To practice this idea of "agency," choose one mitzvah this week—perhaps the lighting of Shabbat candles or the saying of a specific bracha (blessing) over food.

The Step: Instead of just performing it as a general "good thing," treat it as a specific task given to you by an "Owner." Before you do it, pause and say: "I am an agent acting on behalf of the covenant." Pay attention to the details of the instruction—the timing, the words, the preparation. If you find yourself wanting to skip a step or change the wording, stop and reflect on why. The goal is to cultivate the mindset of the agent: a person who finds freedom not in doing whatever they want, but in doing exactly what they have been called to do. This "rhythm of obedience" is how one begins to build the muscle of commitment that will sustain you throughout your life.

Community

The best way to deepen this understanding is to find a study partner (chavruta) who is also navigating the path of learning. You don't need a formal class yet; just someone to talk through these texts with. Ask your local Rabbi if there is a mentor or a "buddy" in the community who can walk through a basic masechet (tractate) with you.

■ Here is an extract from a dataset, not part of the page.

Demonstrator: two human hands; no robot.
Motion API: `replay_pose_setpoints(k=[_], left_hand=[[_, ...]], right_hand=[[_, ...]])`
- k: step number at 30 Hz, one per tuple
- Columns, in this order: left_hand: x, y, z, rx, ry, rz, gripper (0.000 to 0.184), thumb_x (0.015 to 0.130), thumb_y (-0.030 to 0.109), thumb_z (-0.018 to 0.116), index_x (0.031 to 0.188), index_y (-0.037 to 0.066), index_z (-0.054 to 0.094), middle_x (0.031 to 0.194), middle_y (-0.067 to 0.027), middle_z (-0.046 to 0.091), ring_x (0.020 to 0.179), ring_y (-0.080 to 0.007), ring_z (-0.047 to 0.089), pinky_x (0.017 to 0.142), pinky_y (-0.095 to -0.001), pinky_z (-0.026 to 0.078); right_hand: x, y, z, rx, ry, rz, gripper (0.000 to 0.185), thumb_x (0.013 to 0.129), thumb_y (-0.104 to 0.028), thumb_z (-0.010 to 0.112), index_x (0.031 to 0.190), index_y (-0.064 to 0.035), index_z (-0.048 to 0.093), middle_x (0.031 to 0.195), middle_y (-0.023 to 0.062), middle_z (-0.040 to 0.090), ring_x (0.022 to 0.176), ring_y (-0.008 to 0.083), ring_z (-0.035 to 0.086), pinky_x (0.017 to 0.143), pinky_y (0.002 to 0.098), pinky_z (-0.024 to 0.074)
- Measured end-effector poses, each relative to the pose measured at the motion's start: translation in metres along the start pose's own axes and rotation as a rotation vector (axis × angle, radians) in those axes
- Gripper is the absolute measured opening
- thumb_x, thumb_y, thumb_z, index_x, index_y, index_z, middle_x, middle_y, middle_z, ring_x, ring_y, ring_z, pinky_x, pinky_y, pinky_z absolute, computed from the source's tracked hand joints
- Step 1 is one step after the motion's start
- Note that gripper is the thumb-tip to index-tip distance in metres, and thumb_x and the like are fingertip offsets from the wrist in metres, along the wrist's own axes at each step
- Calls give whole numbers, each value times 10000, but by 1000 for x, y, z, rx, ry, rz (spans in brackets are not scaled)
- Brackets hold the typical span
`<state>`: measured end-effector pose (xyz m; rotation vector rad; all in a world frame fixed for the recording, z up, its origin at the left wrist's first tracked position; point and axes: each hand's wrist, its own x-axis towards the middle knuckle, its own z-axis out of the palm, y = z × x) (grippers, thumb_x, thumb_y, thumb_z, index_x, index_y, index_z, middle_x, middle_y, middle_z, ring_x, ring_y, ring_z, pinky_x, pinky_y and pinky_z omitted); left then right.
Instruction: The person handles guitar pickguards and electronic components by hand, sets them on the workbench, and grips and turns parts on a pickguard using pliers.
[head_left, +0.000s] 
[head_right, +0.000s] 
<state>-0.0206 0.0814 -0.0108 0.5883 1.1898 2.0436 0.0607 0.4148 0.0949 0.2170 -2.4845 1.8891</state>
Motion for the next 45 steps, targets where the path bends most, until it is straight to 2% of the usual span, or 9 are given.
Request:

When you study in pairs, you are literally practicing the agency the Mishnah describes. You are responsible to one another to show up, to read the text accurately, and to hold each other accountable to the learning process. It moves the study from a solitary experience into a shared, covenantal act.

Takeaway

You are not just "thinking of converting." You are training to become an agent of a sacred mission. Mishnah Meilah teaches us that when we act within the boundaries of the Torah's instructions, we are protected by the integrity of that connection. When we deviate, we lose that protection and take the weight of the world upon our own shoulders. Approach your learning with this level of seriousness—not because you fear the consequences, but because you value the privilege of being entrusted with the mission of the Jewish people. Take your time, be precise, and remember that you are learning to act in the world as a partner with the Creator.